> _WHAT THE TASK REQUIRES_: Start with the first line of the records below. Output each line exactly, ending with the one that contains "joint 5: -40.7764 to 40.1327".

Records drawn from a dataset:
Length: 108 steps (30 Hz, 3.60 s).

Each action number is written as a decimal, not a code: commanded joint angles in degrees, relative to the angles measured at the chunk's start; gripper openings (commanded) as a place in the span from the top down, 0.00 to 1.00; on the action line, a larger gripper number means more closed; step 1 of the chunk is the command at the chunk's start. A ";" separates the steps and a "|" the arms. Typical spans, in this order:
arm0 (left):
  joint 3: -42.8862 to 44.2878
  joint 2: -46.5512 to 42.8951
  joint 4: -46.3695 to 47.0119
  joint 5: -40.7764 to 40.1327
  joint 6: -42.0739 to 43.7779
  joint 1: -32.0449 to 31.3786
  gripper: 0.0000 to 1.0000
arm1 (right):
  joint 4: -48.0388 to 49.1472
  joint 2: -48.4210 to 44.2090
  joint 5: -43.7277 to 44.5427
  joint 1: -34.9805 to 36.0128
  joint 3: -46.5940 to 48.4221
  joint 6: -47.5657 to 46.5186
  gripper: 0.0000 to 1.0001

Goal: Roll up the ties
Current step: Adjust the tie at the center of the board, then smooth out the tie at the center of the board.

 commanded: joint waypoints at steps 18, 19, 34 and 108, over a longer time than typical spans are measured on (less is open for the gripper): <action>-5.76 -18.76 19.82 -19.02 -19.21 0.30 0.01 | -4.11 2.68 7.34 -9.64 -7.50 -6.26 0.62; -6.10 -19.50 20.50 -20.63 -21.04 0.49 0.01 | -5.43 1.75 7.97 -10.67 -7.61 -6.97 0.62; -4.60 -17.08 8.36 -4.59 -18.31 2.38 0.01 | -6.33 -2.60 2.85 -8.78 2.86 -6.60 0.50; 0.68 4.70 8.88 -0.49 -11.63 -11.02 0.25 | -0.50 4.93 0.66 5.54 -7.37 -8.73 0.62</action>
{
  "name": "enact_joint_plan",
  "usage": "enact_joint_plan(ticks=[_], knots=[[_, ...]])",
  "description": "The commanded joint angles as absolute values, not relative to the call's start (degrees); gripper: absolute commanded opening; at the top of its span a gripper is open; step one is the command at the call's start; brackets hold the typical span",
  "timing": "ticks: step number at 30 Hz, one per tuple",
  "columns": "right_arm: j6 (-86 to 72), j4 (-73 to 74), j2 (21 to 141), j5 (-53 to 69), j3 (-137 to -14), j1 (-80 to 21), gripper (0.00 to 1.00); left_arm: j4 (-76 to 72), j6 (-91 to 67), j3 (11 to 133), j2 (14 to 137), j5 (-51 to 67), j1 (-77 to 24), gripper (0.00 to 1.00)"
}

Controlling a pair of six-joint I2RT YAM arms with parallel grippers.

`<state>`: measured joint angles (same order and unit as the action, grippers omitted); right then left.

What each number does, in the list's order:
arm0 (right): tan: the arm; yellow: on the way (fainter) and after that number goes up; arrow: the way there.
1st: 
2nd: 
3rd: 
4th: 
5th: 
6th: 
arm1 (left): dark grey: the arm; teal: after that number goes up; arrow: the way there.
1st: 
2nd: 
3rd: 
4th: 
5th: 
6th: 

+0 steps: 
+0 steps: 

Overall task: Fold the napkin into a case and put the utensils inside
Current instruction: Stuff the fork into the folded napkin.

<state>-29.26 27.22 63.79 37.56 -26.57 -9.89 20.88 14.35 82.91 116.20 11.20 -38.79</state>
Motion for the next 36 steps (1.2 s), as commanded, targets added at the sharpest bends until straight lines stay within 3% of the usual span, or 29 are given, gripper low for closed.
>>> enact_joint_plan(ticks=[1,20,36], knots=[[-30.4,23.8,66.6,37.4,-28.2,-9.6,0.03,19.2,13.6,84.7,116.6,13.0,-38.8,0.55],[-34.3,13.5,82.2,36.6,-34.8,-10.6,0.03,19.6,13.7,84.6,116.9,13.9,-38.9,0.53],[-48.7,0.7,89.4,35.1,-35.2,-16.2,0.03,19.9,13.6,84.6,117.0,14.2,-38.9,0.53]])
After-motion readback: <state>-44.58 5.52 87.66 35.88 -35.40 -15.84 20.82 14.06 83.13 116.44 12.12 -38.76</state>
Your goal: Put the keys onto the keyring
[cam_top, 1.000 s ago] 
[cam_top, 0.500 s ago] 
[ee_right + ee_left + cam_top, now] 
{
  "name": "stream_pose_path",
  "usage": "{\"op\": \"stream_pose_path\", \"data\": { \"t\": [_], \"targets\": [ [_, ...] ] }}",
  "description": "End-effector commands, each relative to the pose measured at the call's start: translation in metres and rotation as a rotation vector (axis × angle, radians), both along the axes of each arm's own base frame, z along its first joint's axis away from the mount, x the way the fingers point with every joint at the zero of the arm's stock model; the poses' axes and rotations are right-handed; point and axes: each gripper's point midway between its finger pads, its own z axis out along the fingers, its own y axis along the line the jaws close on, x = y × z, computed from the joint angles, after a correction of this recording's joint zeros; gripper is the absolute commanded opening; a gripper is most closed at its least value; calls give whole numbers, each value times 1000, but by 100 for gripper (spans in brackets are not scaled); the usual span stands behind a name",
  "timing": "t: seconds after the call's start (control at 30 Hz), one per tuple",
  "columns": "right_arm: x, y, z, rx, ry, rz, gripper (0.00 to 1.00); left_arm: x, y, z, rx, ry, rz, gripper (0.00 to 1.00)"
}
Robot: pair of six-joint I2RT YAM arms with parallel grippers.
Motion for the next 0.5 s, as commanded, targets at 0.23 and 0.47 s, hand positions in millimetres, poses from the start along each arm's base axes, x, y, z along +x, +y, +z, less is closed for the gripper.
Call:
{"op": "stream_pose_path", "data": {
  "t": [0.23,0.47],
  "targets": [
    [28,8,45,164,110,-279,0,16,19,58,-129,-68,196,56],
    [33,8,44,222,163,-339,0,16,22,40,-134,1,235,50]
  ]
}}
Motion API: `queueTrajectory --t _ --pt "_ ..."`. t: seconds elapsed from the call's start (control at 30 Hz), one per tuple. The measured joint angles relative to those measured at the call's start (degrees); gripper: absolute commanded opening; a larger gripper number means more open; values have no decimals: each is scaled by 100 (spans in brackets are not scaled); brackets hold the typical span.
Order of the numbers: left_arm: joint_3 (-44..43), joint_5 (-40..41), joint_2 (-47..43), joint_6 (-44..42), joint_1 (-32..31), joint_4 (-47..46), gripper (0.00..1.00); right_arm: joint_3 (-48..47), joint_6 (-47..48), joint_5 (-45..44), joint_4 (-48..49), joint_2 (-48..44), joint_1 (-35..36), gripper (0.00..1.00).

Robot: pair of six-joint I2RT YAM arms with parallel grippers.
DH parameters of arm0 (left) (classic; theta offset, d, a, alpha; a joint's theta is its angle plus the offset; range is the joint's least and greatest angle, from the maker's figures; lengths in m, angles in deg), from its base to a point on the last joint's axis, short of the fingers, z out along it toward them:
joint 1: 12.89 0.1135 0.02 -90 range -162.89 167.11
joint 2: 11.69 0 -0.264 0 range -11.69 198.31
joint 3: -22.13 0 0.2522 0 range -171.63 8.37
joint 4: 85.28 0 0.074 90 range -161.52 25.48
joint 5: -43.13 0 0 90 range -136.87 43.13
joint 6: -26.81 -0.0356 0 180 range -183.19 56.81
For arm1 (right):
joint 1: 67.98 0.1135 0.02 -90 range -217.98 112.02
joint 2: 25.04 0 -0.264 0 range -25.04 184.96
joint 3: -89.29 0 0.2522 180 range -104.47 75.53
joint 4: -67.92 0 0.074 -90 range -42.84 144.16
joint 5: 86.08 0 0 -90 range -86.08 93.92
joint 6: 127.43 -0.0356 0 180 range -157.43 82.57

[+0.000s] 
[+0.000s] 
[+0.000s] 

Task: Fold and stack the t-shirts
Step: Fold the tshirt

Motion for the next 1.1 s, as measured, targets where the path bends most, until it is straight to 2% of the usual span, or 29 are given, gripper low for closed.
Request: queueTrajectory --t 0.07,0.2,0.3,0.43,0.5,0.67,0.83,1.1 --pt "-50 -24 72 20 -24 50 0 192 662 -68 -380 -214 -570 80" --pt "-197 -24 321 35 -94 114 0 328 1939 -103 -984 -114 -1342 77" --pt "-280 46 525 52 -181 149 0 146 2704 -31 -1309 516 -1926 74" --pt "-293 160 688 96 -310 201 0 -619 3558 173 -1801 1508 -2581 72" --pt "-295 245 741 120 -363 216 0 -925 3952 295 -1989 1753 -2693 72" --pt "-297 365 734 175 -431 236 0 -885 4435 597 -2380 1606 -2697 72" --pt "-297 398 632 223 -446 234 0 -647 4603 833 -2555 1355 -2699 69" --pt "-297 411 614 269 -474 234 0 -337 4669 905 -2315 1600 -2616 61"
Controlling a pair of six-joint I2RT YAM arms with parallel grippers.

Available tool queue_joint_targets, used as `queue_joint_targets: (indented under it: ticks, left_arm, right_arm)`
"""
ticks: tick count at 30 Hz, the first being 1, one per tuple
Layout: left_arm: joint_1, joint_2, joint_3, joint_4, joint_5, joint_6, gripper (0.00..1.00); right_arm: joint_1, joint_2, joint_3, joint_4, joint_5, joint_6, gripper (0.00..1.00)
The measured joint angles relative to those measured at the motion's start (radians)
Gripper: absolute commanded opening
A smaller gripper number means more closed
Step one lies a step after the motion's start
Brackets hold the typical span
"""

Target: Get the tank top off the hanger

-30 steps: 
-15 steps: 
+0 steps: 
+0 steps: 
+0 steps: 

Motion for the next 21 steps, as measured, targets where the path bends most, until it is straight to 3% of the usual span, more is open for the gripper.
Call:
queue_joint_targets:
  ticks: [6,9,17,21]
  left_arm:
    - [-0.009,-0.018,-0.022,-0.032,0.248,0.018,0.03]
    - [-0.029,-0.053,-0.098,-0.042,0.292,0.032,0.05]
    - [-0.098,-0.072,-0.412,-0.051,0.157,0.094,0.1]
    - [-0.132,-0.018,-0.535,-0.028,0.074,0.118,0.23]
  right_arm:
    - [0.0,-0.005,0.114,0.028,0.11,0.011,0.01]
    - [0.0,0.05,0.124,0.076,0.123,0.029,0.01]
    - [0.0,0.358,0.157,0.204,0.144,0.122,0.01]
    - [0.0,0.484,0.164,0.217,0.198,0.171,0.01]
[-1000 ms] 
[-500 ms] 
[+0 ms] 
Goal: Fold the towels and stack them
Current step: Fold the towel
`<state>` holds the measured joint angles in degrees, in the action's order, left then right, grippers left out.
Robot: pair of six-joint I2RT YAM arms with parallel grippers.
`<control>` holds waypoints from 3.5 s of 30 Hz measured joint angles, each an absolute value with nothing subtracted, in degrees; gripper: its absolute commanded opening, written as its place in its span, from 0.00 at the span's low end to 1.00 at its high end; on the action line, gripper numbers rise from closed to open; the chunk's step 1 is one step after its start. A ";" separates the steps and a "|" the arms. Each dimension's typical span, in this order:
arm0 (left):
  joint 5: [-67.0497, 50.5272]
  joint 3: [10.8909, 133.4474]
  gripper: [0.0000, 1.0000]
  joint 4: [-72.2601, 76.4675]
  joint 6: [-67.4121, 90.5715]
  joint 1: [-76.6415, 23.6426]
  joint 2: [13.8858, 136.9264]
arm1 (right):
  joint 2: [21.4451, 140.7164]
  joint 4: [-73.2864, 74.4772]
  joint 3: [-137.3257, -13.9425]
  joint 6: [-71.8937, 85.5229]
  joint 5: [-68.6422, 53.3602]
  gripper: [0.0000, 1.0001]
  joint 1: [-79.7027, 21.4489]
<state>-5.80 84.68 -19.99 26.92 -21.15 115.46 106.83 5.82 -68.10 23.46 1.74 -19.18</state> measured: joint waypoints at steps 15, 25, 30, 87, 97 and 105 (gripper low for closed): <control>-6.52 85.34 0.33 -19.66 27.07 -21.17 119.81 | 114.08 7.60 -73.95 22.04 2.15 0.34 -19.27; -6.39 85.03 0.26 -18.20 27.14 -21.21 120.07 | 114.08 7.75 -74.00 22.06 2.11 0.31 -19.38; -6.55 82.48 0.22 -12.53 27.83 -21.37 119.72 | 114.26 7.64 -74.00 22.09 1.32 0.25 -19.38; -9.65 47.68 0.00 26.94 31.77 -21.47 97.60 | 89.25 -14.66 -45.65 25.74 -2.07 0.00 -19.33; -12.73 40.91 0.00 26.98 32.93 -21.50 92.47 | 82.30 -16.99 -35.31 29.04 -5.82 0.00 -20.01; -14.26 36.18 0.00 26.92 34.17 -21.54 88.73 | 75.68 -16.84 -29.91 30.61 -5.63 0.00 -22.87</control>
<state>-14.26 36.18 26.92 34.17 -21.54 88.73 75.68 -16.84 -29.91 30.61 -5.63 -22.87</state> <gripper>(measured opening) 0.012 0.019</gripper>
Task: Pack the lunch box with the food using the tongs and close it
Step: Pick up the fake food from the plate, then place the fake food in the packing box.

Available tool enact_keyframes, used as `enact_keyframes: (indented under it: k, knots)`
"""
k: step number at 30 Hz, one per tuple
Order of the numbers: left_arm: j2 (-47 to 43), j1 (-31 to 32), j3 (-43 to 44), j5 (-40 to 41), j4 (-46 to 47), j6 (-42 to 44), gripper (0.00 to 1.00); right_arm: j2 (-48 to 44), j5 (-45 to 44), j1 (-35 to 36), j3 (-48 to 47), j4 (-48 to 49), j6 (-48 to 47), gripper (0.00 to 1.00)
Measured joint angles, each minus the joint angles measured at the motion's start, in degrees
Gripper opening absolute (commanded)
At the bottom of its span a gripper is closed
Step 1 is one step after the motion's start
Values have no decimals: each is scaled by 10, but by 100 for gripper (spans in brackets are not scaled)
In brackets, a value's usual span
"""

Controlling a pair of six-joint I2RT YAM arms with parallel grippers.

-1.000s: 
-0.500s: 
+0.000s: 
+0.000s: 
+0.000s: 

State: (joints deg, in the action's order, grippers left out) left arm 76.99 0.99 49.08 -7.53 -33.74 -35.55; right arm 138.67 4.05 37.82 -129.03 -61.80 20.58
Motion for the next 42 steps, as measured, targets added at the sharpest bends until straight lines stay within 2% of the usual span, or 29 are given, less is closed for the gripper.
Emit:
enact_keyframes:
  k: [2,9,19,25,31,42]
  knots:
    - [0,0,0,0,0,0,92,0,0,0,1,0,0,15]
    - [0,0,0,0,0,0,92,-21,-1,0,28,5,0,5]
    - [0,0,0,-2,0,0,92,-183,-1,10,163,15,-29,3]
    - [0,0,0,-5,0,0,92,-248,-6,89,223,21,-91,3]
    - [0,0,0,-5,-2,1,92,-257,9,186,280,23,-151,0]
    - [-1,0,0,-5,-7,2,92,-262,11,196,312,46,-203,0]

> _OUTPUT FOR THIS EXERCISE_:
Length: 108 steps (30 Hz, 3.60 s).

Each action number is written as a decimal, not a code: commanded joint angles in degrees, relative to the angles measured at the chunk's start; gripper openings (commanded) as a place in the span from the top down, 0.00 to 1.00; on the action line, a larger gripper number means more closed; step 1 of the chunk is the command at the chunk's start. A ";" separates the steps and a "|" the arms. Typical spans, in this order:
arm0 (left):
  joint 3: -42.8862 to 44.2878
  joint 2: -46.5512 to 42.8951
  joint 4: -46.3695 to 47.0119
  joint 5: -40.7764 to 40.1327

No further output is required, since the answer is complete.